- Aim of the task:
In the entries below, find the line containing "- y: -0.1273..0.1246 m", then copy it and every later line exactly, ending with the last line.

- The input:
******************************
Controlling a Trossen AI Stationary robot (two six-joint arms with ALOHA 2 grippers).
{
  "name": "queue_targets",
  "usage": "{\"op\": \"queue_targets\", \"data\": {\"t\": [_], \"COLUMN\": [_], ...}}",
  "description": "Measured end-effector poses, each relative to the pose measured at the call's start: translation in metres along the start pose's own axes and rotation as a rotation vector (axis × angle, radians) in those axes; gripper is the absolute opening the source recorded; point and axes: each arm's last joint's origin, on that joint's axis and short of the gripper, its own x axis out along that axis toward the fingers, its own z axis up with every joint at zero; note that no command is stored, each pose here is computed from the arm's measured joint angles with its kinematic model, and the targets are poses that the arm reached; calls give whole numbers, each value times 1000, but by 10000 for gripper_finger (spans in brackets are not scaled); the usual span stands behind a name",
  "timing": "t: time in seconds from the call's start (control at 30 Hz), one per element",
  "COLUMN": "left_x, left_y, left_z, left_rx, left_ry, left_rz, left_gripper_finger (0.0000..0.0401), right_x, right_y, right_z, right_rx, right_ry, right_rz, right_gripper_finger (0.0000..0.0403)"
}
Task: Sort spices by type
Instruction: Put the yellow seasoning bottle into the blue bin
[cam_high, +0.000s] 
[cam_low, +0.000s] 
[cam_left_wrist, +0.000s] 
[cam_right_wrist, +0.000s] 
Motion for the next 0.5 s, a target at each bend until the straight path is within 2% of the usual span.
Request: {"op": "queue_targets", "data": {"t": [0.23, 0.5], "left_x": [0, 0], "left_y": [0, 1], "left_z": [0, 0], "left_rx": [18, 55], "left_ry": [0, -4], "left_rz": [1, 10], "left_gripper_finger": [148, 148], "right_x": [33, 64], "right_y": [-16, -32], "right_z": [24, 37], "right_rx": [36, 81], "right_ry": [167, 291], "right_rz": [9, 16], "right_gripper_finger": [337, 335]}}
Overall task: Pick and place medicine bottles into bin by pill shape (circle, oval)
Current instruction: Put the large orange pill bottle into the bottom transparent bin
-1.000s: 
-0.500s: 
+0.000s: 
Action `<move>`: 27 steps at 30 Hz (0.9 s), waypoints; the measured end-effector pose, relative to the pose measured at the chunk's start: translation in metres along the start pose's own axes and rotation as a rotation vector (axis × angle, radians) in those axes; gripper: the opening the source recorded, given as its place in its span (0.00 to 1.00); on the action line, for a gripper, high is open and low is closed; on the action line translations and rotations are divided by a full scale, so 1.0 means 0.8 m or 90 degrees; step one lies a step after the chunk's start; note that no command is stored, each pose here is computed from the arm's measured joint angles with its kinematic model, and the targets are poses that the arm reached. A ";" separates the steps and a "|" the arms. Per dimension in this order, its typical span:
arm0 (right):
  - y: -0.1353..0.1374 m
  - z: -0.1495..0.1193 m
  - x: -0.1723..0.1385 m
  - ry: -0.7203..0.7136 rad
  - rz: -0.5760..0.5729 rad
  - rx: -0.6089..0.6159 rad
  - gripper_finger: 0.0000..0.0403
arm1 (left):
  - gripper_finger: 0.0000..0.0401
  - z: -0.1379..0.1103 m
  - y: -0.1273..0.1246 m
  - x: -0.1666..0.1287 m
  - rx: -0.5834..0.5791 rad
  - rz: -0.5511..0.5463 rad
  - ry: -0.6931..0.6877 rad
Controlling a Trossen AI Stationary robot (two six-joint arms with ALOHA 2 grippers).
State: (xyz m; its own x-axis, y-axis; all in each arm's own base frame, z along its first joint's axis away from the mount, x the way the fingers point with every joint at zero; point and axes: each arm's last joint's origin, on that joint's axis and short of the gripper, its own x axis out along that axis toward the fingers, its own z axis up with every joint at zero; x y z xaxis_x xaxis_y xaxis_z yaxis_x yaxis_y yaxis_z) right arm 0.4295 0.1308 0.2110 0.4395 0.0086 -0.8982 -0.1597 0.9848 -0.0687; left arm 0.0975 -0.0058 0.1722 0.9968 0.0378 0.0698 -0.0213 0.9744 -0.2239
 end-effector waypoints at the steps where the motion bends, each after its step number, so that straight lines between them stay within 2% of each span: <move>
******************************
- Your solution:
  - y: -0.1273..0.1246 m
  - x: -0.1666..0.1287 m
  - rx: -0.5834..0.5791 rad
  - rz: -0.5511..0.5463 rad
  - ry: -0.6931..0.6877 rad
Controlling a Trossen AI Stationary robot (two six-joint arms with ALOHA 2 grippers).
State: (xyz m; its own x-axis, y-axis; all in each arm's own base frame, z along its first joint's axis away from the mount, x the way the fingers point with every joint at zero; point and axes: each arm's last joint's origin, on that joint's axis and short of the gripper, its own x axis out along that axis toward the fingers, its own z axis up with every joint at zero; x y z xaxis_x xaxis_y xaxis_z yaxis_x yaxis_y yaxis_z) right arm 0.4295 0.1308 0.2110 0.4395 0.0086 -0.8982 -0.1597 0.9848 -0.0687; left arm 0.0975 -0.0058 0.1722 0.9968 0.0378 0.0698 -0.0213 0.9744 -0.2239
 end-effector waypoints at the steps where the motion bends, each after its step number, so that straight lines between them stay within 2% of each span: <move>

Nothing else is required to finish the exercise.